• _Brief_: Once you have located the line containing "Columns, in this" in the material below, return it exactly along with each line after it through the line containing "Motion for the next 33".

------------------------------

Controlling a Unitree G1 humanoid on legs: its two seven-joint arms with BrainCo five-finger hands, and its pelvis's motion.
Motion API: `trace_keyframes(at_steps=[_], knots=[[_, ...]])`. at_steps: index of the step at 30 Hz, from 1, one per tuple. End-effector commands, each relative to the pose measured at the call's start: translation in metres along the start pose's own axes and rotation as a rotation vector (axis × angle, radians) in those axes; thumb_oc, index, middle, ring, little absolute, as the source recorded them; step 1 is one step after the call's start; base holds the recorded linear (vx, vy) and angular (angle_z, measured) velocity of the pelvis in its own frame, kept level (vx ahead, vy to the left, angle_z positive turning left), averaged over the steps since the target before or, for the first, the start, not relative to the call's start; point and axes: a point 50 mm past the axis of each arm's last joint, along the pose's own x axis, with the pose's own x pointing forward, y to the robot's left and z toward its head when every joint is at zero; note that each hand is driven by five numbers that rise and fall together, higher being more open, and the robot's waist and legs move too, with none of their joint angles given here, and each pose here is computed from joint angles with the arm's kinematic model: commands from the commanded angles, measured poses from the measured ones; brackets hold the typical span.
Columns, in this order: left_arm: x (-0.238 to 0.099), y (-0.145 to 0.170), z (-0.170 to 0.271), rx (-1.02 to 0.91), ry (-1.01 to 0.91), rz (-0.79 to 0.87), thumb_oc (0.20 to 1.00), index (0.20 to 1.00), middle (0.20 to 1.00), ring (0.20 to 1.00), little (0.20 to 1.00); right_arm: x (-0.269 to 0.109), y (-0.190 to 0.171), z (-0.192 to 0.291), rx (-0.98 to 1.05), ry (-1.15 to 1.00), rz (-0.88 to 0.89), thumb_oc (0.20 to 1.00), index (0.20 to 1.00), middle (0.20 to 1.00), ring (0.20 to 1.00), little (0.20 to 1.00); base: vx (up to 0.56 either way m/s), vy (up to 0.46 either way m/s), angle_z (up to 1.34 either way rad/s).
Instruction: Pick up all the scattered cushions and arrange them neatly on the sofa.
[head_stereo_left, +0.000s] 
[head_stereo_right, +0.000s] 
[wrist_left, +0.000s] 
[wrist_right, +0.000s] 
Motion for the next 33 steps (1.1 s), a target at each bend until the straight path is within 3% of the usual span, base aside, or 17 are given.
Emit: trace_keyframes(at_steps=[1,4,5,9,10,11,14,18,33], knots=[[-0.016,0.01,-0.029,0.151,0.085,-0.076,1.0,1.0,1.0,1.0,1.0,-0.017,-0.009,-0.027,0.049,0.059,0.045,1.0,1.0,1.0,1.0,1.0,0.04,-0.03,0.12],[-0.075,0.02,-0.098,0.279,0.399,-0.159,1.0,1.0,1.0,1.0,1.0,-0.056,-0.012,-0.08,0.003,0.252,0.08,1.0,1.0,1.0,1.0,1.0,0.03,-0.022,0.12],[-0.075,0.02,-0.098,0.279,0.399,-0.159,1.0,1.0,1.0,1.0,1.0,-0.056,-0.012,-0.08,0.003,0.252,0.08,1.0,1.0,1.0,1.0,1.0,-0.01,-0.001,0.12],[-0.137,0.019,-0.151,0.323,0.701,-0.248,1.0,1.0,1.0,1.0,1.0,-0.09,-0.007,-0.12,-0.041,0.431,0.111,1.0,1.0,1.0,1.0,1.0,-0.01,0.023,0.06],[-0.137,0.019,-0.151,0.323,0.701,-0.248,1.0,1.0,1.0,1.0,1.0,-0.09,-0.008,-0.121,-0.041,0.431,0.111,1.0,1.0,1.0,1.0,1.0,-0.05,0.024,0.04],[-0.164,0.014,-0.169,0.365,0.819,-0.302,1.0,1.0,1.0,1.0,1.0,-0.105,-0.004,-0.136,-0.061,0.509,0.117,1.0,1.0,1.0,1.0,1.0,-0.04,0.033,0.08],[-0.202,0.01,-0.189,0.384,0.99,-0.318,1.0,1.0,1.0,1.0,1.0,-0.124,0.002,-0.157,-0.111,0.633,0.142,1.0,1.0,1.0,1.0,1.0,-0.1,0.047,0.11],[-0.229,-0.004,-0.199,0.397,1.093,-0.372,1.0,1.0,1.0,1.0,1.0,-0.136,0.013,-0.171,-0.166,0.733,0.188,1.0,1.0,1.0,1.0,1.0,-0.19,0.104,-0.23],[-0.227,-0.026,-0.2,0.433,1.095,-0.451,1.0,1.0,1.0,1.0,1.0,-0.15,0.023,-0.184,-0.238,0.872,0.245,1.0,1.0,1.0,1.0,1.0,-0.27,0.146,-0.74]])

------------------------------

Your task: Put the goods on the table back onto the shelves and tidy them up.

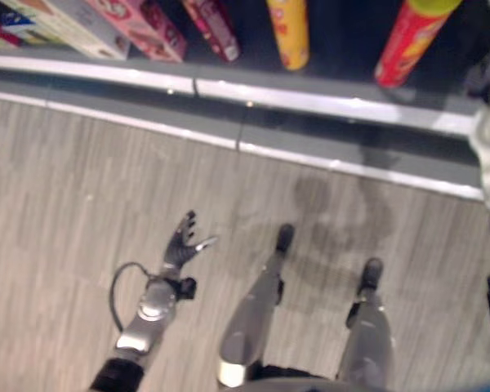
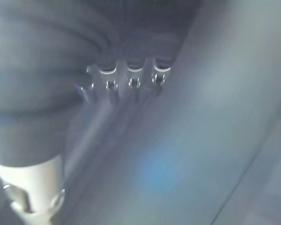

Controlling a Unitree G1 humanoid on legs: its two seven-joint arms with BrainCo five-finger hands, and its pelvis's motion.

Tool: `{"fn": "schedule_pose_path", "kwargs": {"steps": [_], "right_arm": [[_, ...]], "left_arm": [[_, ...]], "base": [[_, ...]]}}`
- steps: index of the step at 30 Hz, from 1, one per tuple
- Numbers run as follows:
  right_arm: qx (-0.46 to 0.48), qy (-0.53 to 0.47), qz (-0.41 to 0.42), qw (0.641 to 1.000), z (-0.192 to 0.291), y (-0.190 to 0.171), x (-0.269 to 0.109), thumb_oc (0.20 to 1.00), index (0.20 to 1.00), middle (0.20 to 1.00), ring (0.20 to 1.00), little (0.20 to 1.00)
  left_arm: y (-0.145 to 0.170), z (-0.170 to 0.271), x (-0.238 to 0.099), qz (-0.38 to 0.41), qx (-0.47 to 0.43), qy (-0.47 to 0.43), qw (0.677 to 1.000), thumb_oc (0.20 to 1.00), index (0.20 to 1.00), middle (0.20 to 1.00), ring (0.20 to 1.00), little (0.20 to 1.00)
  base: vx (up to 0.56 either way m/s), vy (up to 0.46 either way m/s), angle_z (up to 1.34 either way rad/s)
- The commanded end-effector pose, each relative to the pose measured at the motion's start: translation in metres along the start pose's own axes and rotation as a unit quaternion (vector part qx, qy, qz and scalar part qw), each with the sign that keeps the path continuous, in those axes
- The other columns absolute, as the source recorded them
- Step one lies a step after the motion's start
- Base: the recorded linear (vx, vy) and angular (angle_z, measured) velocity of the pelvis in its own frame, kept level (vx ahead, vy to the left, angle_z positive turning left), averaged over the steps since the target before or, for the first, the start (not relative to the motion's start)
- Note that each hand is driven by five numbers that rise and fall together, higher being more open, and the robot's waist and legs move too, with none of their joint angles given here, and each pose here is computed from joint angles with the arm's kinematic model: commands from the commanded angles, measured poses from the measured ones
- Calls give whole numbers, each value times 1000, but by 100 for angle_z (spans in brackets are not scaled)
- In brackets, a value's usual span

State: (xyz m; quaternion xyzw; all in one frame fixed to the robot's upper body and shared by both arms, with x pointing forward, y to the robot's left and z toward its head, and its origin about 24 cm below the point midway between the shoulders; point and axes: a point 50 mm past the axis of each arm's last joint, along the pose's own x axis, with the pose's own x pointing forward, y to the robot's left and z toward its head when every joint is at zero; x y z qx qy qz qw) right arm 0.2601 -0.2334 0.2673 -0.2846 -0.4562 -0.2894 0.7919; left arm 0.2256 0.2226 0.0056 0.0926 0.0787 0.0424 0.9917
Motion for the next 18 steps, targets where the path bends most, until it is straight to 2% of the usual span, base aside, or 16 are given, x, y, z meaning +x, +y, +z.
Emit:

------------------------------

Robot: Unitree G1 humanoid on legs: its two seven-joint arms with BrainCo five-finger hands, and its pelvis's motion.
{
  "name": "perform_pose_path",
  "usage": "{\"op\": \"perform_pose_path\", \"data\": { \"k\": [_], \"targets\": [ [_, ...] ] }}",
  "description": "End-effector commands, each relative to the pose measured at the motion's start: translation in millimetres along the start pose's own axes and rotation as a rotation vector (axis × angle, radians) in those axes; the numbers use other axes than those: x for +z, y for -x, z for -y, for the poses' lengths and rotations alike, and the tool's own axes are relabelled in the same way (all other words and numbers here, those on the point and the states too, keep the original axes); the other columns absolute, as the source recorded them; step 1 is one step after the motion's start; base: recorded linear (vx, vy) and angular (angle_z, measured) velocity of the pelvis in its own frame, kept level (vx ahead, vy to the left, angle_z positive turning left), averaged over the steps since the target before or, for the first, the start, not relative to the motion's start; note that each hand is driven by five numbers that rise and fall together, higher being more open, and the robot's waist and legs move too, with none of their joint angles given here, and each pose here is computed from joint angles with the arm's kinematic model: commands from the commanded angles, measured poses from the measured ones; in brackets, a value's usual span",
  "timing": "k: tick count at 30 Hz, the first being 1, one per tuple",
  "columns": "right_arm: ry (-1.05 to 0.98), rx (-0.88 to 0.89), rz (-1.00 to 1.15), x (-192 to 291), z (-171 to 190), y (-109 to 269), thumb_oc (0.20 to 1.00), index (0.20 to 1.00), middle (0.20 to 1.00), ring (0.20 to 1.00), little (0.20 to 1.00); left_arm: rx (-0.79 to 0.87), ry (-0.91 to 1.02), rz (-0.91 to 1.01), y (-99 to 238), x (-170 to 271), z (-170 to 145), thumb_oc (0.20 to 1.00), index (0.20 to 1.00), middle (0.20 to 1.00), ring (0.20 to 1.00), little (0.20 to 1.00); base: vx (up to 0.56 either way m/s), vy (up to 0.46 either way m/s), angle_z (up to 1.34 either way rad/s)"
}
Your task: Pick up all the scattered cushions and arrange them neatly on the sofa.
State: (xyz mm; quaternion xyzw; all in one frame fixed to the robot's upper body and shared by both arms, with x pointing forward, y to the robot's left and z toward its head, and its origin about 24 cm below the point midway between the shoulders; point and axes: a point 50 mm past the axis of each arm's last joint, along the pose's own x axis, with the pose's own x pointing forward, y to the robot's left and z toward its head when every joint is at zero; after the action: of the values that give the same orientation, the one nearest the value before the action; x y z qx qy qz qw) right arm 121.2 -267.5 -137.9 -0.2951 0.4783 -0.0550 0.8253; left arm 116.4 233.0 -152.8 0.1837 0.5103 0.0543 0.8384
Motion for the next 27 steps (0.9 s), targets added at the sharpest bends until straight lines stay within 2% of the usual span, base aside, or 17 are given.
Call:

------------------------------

• _Result_:
Columns, in this order: left_arm: x (-0.238 to 0.099), y (-0.145 to 0.170), z (-0.170 to 0.271), rx (-1.02 to 0.91), ry (-1.01 to 0.91), rz (-0.79 to 0.87), thumb_oc (0.20 to 1.00), index (0.20 to 1.00), middle (0.20 to 1.00), ring (0.20 to 1.00), little (0.20 to 1.00); right_arm: x (-0.269 to 0.109), y (-0.190 to 0.171), z (-0.192 to 0.291), rx (-0.98 to 1.05), ry (-1.15 to 1.00), rz (-0.88 to 0.89), thumb_oc (0.20 to 1.00), index (0.20 to 1.00), middle (0.20 to 1.00), ring (0.20 to 1.00), little (0.20 to 1.00); base: vx (up to 0.56 either way m/s), vy (up to 0.46 either way m/s), angle_z (up to 1.34 either way rad/s).
Instruction: Pick up all the scattered cushions and arrange them neatly on the sofa.
[head_stereo_left, +0.000s] 
[head_stereo_right, +0.000s] 
[wrist_left, +0.000s] 
[wrist_right, +0.000s] 
Motion for the next 33 steps (1.1 s), a target at each bend until the straight path is within 3% of the usual span, base aside, or 17 are given.

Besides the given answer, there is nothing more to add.